**What is needed**
Scan the records beneath this line for the line holding "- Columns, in" and the line holding "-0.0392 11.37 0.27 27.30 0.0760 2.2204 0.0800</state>", then transcribe exactly those two and all lines between.

(Records contained in a dataset)
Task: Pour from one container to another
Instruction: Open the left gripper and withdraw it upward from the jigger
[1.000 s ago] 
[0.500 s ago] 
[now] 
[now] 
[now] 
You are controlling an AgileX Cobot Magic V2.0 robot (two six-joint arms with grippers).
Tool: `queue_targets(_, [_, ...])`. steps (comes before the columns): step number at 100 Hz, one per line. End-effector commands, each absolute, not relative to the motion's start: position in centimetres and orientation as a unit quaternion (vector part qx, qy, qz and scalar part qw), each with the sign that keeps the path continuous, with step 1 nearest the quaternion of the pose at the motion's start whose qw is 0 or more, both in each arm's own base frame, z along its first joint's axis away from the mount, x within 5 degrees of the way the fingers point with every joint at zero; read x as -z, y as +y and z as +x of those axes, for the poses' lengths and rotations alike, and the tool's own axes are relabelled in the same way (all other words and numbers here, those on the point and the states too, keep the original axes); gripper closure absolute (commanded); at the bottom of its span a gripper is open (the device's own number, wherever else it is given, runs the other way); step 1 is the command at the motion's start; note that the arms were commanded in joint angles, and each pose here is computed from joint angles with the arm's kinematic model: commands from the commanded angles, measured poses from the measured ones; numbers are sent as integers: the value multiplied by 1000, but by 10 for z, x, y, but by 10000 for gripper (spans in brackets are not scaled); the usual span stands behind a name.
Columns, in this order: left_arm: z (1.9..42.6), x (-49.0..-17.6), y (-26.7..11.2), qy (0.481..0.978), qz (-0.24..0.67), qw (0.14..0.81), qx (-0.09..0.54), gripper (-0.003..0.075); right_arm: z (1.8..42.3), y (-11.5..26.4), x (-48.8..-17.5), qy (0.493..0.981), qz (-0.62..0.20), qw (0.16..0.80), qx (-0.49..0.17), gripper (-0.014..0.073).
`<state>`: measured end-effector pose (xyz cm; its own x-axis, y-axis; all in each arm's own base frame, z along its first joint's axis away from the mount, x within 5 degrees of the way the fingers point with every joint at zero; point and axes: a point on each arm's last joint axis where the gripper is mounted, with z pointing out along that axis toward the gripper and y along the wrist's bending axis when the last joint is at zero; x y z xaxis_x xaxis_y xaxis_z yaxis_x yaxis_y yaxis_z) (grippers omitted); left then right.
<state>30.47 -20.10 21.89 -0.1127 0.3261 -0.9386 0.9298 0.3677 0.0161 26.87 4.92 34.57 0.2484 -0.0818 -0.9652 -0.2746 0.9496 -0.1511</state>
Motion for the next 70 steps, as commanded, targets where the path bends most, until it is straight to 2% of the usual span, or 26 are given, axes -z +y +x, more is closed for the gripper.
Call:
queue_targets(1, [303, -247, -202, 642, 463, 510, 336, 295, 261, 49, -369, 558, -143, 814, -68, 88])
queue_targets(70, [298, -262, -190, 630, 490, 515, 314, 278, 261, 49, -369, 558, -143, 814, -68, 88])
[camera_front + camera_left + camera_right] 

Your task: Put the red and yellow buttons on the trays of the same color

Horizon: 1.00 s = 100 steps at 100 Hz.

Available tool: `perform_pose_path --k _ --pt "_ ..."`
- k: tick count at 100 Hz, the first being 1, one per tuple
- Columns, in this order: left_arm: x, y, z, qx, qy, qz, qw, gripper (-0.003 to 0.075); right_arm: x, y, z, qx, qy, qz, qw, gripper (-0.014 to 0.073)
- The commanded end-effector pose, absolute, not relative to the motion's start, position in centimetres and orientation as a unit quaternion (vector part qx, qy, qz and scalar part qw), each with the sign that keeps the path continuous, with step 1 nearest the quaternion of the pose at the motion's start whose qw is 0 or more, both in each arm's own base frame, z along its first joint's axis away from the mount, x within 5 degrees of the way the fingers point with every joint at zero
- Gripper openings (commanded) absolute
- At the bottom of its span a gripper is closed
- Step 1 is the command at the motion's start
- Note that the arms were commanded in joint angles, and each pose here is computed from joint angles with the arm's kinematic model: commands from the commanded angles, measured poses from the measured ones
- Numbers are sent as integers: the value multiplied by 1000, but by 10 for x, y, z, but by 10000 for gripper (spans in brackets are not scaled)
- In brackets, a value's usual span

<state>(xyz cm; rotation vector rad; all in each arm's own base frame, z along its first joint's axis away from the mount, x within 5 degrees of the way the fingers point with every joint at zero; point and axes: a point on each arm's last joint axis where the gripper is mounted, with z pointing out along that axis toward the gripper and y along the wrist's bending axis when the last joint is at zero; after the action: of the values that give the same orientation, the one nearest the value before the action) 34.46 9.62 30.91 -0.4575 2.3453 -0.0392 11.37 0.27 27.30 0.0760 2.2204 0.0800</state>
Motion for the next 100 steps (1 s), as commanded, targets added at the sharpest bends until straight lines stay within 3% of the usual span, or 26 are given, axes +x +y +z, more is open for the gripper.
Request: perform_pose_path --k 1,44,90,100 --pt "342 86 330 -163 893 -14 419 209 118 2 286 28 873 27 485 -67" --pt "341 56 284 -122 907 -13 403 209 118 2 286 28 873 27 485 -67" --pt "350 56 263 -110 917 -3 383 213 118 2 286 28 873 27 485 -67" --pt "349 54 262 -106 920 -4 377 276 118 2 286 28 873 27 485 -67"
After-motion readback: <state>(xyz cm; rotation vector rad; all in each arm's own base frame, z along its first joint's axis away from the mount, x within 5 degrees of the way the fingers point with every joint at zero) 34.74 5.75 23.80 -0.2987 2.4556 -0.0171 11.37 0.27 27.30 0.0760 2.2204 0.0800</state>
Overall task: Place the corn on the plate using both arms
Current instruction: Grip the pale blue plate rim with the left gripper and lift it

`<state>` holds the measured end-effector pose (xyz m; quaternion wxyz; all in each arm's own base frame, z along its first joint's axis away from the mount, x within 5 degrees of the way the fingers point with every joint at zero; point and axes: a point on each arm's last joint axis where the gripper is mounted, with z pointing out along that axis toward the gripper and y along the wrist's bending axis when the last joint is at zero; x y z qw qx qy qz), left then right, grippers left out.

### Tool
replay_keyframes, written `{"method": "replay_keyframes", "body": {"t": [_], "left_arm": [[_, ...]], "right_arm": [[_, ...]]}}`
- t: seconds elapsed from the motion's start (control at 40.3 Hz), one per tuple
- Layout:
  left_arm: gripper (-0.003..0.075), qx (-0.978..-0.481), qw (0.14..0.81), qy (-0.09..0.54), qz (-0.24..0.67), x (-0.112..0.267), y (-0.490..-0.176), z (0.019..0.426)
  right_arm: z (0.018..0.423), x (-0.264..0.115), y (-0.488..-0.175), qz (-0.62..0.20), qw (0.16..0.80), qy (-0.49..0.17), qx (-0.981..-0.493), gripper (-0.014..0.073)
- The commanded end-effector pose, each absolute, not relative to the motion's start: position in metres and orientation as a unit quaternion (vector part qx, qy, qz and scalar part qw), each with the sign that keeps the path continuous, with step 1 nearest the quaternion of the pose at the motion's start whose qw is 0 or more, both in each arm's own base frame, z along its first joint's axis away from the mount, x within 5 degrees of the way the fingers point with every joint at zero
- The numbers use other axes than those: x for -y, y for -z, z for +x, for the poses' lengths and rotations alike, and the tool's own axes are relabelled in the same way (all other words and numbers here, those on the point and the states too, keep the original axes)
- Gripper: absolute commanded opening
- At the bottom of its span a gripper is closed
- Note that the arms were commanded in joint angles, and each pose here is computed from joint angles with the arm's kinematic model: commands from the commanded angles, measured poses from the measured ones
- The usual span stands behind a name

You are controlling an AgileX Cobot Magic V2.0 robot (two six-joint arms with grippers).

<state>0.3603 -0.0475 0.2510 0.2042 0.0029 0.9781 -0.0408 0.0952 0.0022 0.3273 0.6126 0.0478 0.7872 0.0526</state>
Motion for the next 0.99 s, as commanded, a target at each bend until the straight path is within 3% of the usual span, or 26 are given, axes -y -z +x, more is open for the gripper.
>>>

**Finished task**
- Columns, in this order: left_arm: x, y, z, qx, qy, qz, qw, gripper (-0.003 to 0.075); right_arm: x, y, z, qx, qy, qz, qw, gripper (-0.014 to 0.073)
- The commanded end-effector pose, absolute, not relative to the motion's start, position in centimetres and orientation as a unit quaternion (vector part qx, qy, qz and scalar part qw), each with the sign that keeps the path continuous, with step 1 nearest the quaternion of the pose at the motion's start whose qw is 0 or more, both in each arm's own base frame, z along its first joint's axis away from the mount, x within 5 degrees of the way the fingers point with every joint at zero
- Gripper openings (commanded) absolute
- At the bottom of its span a gripper is closed
- Step 1 is the command at the motion's start
- Note that the arms were commanded in joint angles, and each pose here is computed from joint angles with the arm's kinematic model: commands from the commanded angles, measured poses from the measured ones
- Numbers are sent as integers: the value multiplied by 1000, but by 10 for x, y, z, but by 10000 for gripper (spans in brackets are not scaled)
- In brackets, a value's usual span

<state>(xyz cm; rotation vector rad; all in each arm's own base frame, z along its first joint's axis away from the mount, x within 5 degrees of the way the fingers point with every joint at zero; point and axes: a point on each arm's last joint axis where the gripper is mounted, with z pointing out along that axis toward the gripper and y along the wrist's bending axis when the last joint is at zero; after the action: of the values that give the same orientation, the one nearest the value before the action) 34.46 9.62 30.91 -0.4575 2.3453 -0.0392 11.37 0.27 27.30 0.0760 2.2204 0.0800</state>

The work on this exercise is finished.